* Activity *
Pick each line containing "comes" out of the records.

* Data for processing *
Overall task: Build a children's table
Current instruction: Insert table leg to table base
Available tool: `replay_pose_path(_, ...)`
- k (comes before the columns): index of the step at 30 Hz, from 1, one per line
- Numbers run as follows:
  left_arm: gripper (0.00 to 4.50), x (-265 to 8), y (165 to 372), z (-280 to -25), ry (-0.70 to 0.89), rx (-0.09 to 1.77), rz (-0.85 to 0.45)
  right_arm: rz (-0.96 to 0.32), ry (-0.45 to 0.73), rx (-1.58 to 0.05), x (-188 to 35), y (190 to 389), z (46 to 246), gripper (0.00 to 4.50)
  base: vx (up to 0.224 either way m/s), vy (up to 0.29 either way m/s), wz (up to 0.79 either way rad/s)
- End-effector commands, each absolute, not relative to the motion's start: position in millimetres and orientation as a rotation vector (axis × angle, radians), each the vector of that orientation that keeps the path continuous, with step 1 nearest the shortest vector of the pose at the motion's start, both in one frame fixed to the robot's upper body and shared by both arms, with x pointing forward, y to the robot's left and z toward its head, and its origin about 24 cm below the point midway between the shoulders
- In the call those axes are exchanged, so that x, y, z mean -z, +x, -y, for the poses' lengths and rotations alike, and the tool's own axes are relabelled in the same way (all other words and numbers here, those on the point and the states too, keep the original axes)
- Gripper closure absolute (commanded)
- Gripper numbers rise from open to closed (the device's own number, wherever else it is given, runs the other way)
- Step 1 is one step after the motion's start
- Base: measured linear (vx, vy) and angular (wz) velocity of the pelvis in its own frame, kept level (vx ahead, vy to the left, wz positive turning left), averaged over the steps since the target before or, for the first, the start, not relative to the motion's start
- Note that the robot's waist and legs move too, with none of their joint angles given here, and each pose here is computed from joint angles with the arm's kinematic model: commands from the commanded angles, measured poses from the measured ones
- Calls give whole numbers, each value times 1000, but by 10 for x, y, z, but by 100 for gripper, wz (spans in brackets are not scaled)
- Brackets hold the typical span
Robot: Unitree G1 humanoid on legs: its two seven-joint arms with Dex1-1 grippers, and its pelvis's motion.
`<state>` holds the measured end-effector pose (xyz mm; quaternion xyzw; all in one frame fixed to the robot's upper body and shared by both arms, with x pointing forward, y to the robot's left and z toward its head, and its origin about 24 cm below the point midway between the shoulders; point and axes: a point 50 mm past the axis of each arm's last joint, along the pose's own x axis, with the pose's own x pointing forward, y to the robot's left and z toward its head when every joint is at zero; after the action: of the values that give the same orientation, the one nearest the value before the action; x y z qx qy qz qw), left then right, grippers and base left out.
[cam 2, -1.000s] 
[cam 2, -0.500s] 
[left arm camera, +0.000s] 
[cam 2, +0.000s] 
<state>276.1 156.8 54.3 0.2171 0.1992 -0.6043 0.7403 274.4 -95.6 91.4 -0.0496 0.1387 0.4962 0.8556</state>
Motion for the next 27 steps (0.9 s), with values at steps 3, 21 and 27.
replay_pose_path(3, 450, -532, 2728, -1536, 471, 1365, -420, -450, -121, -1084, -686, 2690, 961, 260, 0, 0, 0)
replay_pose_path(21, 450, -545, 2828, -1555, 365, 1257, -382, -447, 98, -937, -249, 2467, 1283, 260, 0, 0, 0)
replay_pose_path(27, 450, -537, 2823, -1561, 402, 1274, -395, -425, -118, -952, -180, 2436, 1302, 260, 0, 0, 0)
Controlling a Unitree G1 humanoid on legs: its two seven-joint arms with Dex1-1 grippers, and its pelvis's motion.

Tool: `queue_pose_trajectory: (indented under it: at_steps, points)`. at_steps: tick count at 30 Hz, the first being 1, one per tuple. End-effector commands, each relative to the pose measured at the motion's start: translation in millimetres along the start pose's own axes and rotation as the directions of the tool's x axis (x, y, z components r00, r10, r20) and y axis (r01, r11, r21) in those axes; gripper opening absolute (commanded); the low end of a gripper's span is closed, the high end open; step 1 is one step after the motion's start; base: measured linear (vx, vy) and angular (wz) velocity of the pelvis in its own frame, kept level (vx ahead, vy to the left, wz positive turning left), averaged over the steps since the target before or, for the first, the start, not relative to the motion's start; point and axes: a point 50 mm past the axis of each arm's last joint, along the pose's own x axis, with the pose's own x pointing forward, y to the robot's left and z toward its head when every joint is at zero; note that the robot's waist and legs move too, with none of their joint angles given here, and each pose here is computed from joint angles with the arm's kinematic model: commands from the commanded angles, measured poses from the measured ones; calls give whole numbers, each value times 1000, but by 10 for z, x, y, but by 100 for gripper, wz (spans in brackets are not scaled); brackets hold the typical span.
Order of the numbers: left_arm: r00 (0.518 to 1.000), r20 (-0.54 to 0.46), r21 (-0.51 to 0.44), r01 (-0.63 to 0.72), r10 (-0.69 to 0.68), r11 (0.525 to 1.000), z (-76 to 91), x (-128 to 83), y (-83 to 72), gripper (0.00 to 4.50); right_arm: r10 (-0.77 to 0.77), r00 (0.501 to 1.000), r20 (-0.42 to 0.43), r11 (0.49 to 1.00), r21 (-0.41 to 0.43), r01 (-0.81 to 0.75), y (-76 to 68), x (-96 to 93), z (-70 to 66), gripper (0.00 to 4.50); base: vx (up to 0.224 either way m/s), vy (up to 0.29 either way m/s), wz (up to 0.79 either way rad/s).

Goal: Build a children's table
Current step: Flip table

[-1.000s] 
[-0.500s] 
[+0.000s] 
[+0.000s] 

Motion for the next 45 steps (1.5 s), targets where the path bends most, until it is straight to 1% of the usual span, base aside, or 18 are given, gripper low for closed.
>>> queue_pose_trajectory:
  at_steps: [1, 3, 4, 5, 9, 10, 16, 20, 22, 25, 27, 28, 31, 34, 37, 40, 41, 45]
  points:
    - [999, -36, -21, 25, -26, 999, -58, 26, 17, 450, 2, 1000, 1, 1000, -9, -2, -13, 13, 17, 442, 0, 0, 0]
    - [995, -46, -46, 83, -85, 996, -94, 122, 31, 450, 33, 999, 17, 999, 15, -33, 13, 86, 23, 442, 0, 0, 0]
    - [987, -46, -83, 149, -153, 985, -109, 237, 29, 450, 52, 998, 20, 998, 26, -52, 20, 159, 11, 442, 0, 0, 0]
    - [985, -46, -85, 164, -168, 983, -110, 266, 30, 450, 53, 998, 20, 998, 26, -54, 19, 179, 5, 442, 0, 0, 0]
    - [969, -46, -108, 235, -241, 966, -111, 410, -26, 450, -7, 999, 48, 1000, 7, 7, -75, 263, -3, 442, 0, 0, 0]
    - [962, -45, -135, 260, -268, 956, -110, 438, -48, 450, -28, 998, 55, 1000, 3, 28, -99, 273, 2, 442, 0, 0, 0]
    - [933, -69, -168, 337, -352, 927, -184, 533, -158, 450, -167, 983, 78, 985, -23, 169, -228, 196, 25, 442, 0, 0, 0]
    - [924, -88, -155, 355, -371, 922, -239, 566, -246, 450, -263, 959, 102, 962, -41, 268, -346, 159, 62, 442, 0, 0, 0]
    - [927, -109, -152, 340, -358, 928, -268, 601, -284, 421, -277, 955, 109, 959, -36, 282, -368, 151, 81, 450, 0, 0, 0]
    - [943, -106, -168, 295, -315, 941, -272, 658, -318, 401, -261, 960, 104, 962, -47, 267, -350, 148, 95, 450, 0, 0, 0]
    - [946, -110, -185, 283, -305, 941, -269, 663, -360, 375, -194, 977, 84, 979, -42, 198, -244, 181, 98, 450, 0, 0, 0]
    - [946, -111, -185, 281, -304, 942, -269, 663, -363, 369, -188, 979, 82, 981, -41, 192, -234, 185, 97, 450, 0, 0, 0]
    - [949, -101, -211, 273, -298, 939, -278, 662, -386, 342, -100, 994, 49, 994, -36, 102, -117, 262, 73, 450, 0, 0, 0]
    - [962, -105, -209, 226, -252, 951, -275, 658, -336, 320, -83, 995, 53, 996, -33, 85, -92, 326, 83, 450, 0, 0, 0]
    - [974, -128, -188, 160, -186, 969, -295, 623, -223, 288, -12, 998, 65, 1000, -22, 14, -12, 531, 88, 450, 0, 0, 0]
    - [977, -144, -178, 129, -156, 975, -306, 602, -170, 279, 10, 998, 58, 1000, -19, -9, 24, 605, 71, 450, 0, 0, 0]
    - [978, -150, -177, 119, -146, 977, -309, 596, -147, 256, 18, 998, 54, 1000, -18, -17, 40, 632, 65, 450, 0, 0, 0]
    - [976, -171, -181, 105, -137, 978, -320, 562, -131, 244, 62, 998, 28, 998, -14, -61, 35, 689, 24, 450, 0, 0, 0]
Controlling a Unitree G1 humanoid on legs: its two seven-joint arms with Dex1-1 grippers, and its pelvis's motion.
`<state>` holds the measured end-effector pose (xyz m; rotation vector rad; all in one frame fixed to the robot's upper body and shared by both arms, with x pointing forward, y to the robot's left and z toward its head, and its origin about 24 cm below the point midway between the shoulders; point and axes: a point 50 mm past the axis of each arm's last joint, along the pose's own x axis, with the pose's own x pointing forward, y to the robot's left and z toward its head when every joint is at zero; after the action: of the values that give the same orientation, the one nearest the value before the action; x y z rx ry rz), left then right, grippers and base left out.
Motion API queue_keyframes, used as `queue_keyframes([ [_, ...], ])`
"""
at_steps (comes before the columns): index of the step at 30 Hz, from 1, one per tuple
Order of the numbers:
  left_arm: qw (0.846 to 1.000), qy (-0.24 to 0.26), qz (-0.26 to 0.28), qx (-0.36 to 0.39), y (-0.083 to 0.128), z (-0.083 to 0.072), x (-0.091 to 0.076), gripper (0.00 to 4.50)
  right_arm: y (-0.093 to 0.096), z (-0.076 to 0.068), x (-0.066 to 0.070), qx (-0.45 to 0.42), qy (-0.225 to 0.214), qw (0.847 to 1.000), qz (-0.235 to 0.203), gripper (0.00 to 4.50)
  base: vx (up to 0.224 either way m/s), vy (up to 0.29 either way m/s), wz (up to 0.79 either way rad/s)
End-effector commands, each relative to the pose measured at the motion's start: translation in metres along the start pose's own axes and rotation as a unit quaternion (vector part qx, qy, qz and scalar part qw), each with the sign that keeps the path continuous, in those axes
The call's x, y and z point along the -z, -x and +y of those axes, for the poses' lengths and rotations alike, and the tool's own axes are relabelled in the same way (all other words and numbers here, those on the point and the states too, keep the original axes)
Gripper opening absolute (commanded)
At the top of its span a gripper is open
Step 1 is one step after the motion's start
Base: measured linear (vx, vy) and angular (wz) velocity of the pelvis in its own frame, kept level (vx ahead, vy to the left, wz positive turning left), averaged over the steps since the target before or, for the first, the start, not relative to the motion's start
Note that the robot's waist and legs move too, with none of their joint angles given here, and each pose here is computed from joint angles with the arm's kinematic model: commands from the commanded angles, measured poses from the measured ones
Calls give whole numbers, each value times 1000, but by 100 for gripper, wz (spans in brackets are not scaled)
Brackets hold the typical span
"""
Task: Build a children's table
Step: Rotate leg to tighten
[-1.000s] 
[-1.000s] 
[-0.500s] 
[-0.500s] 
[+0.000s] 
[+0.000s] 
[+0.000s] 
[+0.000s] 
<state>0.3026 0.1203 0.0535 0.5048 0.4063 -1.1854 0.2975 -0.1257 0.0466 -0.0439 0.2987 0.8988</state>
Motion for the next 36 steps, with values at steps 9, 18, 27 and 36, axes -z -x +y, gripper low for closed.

* Response for this exercise *
- k (comes before the columns): index of the step at 30 Hz, from 1, one per line
at_steps (comes before the columns): index of the step at 30 Hz, from 1, one per tuple

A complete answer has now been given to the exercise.